Work to complete> For the word "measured", state how many lines of the data include it. Respond with the number only.

◇ ◇ ◇ ◇ ◇ ◇ ◇

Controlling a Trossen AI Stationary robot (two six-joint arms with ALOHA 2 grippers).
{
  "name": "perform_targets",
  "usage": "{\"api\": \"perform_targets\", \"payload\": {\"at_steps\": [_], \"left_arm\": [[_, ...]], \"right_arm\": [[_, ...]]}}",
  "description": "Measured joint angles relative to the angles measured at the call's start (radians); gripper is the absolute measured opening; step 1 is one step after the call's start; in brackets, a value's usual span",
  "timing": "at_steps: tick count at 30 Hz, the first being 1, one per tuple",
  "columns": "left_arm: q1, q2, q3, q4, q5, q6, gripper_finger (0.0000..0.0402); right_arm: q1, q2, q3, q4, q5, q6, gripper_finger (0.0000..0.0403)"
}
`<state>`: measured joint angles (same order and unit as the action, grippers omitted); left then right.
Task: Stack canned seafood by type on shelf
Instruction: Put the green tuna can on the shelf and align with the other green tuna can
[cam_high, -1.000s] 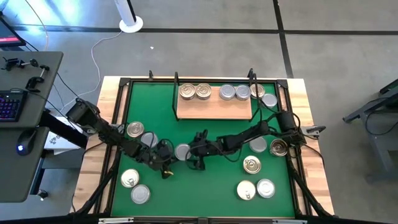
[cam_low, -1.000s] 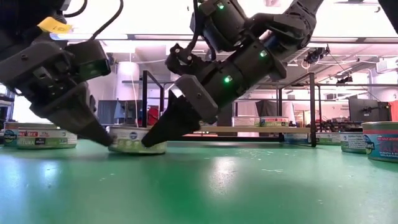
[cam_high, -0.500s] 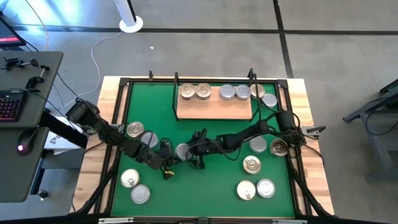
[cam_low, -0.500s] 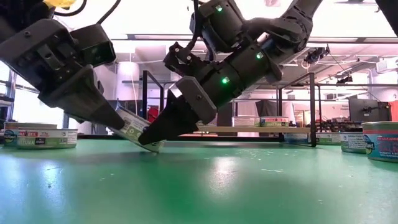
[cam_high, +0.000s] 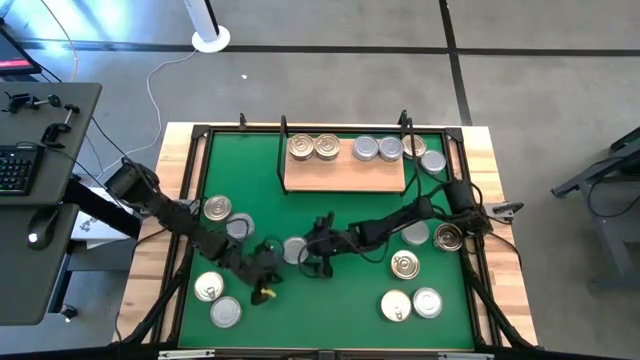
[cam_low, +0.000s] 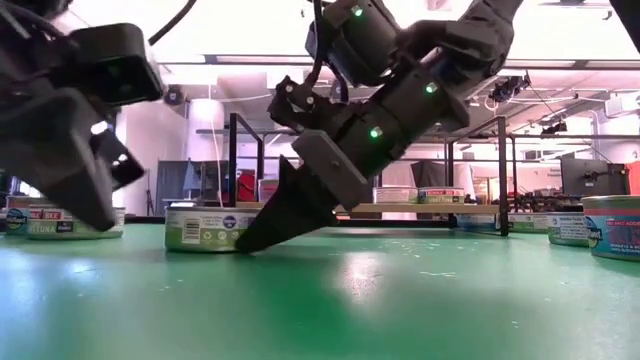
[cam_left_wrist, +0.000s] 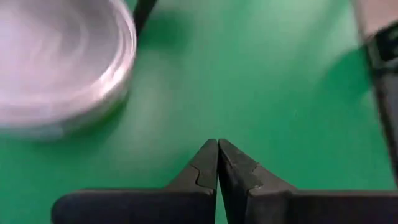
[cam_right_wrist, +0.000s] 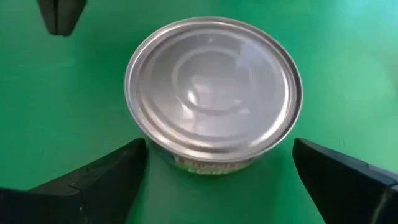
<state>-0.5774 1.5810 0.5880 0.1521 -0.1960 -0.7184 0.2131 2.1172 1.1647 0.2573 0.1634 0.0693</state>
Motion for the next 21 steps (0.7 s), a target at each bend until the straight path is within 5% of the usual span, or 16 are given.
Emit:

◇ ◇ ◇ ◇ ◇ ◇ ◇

Answer section> 2